* **Required work**
Please repeat the lines below, exactly and only, from the one that holds "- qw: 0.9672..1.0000" through the one that holds "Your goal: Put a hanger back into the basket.".

* **Data**
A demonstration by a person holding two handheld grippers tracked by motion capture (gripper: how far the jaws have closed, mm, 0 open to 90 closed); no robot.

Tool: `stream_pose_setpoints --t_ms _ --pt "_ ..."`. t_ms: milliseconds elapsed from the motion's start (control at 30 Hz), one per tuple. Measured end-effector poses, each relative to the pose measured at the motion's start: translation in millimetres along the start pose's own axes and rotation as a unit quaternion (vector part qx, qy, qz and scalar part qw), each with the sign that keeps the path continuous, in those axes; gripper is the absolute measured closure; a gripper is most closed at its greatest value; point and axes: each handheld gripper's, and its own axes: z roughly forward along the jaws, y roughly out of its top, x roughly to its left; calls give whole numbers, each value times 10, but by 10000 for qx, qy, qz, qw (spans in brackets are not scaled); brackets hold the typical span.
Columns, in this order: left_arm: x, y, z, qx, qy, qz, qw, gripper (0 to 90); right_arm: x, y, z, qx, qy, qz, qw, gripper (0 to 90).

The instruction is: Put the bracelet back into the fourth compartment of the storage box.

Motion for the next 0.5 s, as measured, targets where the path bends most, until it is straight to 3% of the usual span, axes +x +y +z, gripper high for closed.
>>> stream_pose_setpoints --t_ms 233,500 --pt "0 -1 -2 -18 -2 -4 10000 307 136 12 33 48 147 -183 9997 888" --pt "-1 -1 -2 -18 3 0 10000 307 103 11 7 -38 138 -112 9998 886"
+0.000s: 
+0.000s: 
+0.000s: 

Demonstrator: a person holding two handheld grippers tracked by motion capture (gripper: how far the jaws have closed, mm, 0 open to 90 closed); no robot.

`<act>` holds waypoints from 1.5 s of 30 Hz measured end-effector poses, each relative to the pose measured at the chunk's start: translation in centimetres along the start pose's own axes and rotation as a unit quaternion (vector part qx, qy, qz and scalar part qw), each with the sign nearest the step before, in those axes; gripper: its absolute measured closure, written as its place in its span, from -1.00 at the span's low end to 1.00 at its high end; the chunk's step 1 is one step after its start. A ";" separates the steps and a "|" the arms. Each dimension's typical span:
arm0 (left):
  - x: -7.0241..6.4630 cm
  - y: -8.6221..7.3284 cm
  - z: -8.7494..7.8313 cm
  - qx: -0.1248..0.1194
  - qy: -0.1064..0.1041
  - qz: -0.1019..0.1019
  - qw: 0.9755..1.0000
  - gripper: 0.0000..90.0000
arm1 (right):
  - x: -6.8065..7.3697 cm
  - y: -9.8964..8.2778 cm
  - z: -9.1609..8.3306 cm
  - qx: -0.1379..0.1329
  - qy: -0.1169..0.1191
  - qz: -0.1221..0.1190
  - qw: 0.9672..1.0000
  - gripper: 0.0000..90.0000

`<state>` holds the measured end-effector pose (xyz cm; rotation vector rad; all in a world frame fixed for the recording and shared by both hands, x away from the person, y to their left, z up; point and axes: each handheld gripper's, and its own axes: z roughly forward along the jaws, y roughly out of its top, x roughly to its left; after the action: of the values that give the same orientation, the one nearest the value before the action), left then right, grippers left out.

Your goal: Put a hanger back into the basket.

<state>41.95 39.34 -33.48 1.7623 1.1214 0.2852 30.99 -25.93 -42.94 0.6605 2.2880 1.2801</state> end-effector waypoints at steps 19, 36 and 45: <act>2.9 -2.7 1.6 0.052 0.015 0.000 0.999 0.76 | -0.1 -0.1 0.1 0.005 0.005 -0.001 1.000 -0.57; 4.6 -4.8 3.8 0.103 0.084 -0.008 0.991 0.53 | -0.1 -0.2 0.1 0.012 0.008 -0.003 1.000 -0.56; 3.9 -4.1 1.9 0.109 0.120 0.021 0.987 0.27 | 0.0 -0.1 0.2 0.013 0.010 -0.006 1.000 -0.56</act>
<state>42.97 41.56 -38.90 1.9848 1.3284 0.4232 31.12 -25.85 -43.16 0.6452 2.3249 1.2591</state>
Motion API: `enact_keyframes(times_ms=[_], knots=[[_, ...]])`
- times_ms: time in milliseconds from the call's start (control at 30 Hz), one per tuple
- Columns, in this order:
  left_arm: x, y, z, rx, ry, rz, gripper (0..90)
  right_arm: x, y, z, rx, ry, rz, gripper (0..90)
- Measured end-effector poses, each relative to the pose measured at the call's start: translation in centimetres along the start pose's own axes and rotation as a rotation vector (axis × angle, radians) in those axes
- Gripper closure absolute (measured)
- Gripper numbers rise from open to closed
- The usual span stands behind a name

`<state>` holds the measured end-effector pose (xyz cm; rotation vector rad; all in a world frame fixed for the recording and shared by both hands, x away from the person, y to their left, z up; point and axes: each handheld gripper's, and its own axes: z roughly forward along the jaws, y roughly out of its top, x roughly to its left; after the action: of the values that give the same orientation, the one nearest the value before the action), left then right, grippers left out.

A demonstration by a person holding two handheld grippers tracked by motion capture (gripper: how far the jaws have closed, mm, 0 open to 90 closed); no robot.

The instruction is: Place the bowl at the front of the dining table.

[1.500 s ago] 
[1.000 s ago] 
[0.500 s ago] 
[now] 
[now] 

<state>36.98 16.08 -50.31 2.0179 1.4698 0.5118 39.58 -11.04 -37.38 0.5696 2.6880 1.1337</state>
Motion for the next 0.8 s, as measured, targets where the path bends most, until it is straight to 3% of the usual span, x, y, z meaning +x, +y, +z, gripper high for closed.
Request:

* **Your response**
  - qw: 0.9672..1.0000
  - gripper: 0.0000..90.0000

`<state>` holds the measured end-effector pose (xyz cm; rotation vector rad; all in a world frame fixed for the recording and shared by both hands, x away from the person, y to their left, z up; point and axes: each handheld gripper's, and its own axes: z roughly forward along the jaws, y roughly out of its top, x roughly to its left; after the action: of the values that give the same orientation, the one nearest the value before the action), left then right, grippers left out.

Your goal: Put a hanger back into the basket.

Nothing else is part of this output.